*What you need to do*. Your task is to reproduce the listing exactly, without its images.

*Supplied information*.
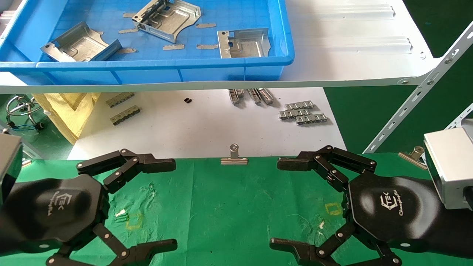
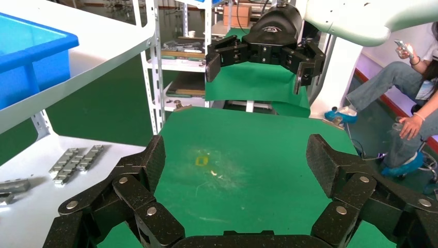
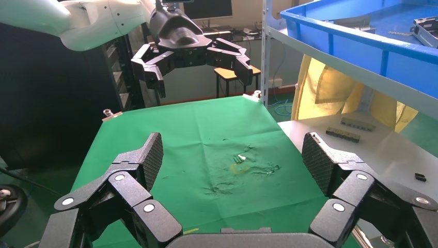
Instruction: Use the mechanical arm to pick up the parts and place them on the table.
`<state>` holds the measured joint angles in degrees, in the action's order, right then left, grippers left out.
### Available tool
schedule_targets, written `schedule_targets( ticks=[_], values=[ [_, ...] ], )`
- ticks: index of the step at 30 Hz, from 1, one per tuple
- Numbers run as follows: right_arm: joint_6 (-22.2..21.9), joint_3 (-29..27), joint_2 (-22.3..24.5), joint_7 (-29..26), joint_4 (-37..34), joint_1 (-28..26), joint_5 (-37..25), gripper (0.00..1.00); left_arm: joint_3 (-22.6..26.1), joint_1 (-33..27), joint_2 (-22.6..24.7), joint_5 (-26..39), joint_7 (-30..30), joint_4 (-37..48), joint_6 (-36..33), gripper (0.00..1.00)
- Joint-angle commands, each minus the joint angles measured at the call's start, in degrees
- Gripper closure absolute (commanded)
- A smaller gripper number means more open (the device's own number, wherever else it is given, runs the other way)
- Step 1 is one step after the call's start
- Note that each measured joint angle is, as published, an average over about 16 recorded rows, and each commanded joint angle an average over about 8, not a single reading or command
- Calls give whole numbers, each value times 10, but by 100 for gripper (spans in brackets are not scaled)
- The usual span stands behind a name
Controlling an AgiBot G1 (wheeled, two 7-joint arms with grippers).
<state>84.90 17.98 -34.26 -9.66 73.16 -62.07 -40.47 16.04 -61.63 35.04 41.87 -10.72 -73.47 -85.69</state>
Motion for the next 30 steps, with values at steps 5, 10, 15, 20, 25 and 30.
schedule_targets(
  ticks=[5,10,15,20,25,30],
  values=[
    [0,0,0,0,0,0,0,0,0,0,0,0,0,0,0,0],
    [0,0,0,0,0,0,0,59,0,0,0,0,0,0,0,0],
    [0,0,0,0,0,0,0,100,0,0,0,0,0,0,0,0],
    [0,0,0,0,0,0,0,100,0,0,0,0,0,0,0,0],
    [0,0,0,0,0,0,0,100,0,0,0,0,0,0,0,0],
    [0,0,0,0,0,0,0,100,0,0,0,0,0,0,0,0]
  ],
)
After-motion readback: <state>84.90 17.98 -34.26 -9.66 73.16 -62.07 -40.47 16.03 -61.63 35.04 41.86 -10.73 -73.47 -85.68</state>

*Answer*.
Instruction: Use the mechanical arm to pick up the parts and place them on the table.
`<state>` holds the measured joint angles in degrees, in the action's order, right then left, grippers left out.
### Available tool
schedule_targets, written `schedule_targets( ticks=[_], values=[ [_, ...] ], )`
- ticks: index of the step at 30 Hz, from 1, one per tuple
- Numbers run as follows: right_arm: joint_6 (-22.2..21.9), joint_3 (-29..27), joint_2 (-22.3..24.5), joint_7 (-29..26), joint_4 (-37..34), joint_1 (-28..26), joint_5 (-37..25), gripper (0.00..1.00); left_arm: joint_3 (-22.6..26.1), joint_1 (-33..27), joint_2 (-22.6..24.7), joint_5 (-26..39), joint_7 (-30..30), joint_4 (-37..48), joint_6 (-36..33), gripper (0.00..1.00)
- Joint-angle commands, each minus the joint angles measured at the call's start, in degrees
- Gripper closure absolute (commanded)
- A smaller gripper number means more open (the device's own number, wherever else it is given, runs the other way)
- Step 1 is one step after the call's start
- Note that each measured joint angle is, as published, an average over about 16 recorded rows, and each commanded joint angle an average over about 8, not a single reading or command
- Calls give whole numbers, each value times 10, but by 100 for gripper (spans in brackets are not scaled)
- The usual span stands behind a name
Controlling an AgiBot G1 (wheeled, two 7-joint arms with grippers).
<state>84.90 17.98 -34.26 -9.66 73.16 -62.07 -40.47 16.04 -61.63 35.04 41.87 -10.72 -73.47 -85.69</state>
Motion for the next 30 steps, with values at steps 5, 10, 15, 20, 25 and 30.
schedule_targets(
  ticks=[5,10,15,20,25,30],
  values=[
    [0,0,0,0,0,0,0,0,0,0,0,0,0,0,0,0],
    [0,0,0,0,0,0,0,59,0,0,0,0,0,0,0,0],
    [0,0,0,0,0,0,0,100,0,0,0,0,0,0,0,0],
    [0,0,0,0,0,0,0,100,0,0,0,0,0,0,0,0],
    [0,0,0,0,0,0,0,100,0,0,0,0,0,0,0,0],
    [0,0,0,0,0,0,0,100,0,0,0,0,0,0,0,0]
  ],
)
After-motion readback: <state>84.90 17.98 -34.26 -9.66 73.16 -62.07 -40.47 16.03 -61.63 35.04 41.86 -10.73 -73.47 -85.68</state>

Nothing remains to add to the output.